Extinct genus of crustaceans

Pectocaris is an extinct genus of bivalved arthropods from the Cambrian Maotianshan Shales, Yunnan Province of China. There are currently four known species within the genus.

== Discovery ==
The first species of the genus, Pectocaris spatiosa, was described in 1999 from fossils of the Maotianshan Shales; however, these were not the first fossils of the genus to be extracted from the formation, as partial hymenocarine fossils described as belonging to the genus Odaraia (Odaraia? eurypetala) were described in 1987. Since these fossils were partially preserved, they were not recognised as part of a different genus until 2004, keeping their species name, erecting Pectocaris euryptela. The final species, Pectocaris inopinata was not described until 2021. All species come from the Yu'anshan Member of the Chiungchussu Formation.

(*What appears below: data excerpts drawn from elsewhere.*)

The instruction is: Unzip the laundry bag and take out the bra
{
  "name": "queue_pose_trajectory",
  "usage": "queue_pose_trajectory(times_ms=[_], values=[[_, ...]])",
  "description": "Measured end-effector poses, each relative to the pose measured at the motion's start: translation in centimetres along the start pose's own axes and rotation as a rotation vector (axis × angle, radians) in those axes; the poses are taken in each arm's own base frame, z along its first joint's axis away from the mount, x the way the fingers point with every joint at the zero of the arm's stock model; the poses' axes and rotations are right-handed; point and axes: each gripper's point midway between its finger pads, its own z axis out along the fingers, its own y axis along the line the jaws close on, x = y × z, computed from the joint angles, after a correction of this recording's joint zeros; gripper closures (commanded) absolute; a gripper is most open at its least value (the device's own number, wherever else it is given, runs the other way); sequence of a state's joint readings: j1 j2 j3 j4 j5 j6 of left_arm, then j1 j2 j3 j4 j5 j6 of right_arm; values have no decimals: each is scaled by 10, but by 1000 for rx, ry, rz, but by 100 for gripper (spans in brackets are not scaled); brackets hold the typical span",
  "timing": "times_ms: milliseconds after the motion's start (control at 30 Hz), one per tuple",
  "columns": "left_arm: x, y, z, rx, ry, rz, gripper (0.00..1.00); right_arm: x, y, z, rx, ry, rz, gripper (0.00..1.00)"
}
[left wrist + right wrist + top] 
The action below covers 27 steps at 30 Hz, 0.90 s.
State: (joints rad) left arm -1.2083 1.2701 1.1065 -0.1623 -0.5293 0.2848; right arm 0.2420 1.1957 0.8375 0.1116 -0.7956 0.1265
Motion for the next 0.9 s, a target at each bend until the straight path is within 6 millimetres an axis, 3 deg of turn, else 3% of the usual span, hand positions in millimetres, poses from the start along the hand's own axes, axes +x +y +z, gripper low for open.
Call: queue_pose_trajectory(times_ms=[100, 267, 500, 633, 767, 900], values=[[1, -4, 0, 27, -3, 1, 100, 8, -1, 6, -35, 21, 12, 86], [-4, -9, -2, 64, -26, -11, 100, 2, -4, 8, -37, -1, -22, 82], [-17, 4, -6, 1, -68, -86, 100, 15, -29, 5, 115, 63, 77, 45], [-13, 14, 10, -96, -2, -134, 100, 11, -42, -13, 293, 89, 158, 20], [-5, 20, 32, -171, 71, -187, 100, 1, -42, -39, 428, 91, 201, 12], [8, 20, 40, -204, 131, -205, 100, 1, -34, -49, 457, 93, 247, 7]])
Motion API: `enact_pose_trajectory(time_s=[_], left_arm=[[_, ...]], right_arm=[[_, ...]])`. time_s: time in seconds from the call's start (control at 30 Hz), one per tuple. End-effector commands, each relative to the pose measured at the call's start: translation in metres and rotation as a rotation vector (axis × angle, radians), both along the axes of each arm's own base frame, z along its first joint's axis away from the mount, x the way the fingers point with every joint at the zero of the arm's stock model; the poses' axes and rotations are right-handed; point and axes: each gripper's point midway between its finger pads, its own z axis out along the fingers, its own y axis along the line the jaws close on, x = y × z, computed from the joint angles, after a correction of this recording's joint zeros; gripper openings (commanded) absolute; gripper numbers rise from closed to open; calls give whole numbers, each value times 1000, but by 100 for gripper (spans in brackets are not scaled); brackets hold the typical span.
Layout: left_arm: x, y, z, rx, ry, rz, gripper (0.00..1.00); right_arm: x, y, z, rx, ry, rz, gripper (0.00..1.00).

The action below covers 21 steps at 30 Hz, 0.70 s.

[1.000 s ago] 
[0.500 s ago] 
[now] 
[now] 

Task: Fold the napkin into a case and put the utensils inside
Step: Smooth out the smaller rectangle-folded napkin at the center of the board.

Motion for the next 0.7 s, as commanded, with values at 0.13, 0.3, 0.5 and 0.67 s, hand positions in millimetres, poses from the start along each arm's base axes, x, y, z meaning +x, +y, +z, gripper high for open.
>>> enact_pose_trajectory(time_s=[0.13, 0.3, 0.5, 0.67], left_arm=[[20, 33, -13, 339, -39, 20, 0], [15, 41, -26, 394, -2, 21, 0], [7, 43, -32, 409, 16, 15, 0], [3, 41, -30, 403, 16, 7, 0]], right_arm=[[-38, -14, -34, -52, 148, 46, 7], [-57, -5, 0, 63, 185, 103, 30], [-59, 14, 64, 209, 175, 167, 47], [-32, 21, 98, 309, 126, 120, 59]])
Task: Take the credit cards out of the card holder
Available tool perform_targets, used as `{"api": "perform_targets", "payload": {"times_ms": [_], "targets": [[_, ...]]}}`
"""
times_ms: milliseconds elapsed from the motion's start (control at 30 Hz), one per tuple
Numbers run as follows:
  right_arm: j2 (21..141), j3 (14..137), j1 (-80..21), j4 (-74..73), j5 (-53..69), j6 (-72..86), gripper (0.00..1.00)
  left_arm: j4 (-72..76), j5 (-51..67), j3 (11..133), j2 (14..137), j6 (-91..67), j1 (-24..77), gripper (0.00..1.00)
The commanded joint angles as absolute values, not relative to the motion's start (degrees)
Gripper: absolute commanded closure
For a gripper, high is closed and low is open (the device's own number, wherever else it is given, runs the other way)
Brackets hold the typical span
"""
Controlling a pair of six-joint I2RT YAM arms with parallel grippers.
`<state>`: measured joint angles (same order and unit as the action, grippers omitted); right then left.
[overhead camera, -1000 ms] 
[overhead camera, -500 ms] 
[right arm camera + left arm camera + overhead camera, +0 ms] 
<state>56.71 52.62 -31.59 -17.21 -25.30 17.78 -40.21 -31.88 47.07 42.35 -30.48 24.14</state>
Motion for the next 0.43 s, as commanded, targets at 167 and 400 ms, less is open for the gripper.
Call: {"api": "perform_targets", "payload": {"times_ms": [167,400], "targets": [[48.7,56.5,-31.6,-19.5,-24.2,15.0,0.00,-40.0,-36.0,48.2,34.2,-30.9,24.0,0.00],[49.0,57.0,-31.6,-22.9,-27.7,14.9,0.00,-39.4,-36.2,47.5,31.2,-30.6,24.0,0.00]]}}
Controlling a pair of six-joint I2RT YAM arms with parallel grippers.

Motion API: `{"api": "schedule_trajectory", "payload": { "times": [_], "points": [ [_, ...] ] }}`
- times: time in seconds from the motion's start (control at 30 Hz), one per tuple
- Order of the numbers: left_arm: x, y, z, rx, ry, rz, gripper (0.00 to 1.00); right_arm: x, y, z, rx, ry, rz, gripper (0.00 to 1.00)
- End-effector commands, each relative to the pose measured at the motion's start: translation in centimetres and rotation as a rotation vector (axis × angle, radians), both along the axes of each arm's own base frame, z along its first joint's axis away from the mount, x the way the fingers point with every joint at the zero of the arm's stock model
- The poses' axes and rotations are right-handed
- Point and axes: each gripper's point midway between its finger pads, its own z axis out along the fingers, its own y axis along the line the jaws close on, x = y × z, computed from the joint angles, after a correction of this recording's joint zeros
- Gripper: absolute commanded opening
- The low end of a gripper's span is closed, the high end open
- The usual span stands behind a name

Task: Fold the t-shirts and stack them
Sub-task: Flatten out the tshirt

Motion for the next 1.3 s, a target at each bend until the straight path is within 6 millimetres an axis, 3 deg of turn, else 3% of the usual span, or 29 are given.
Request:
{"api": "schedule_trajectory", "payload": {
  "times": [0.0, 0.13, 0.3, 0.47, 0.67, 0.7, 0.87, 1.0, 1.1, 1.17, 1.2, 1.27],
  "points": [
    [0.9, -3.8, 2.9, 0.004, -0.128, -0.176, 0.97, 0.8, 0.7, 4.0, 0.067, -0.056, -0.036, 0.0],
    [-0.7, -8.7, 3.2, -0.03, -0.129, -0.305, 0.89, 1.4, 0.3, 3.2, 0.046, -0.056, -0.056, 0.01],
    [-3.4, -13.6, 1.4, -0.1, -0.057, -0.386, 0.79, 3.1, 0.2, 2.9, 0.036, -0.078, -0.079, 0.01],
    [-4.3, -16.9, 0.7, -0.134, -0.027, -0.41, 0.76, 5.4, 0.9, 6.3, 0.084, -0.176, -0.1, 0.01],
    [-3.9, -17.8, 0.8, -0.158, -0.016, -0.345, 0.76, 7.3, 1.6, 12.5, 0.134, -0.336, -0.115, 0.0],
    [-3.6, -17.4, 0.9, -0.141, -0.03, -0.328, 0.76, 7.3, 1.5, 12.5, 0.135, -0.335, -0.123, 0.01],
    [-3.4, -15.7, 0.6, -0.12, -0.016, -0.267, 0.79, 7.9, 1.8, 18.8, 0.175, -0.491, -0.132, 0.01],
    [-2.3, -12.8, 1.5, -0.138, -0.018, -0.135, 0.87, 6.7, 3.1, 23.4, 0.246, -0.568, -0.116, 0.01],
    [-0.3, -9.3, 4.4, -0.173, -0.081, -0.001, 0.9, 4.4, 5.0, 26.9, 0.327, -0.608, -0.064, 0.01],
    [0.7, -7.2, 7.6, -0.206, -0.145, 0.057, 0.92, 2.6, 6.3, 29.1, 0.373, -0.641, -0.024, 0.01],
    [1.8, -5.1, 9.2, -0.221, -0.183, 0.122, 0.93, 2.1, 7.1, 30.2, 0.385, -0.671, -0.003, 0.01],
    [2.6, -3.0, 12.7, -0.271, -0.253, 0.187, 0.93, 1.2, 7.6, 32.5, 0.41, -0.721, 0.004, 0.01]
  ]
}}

The genus' name, Pectocaris, comes from Latin pecto, "comb"; and caris, "shrimp" or "crab".

== Description and species ==
Pectocaris possessed a fused bivalved carapace, covering about half of the total body length; out of which were a pair of pedunculate eyes, both antennae and part of the head. They had triangular-shaped mandibles. They had a multisegmented body, with pairs of limbs across it; only the cephalothorax had biramic appendages, the rest of them possessing a multisegmented endopod and a flap-shaped exopod, bordered by marginal setae, much like their antennae. Their body ended in a long telson, with a pair of fins forming a crescent moon shape.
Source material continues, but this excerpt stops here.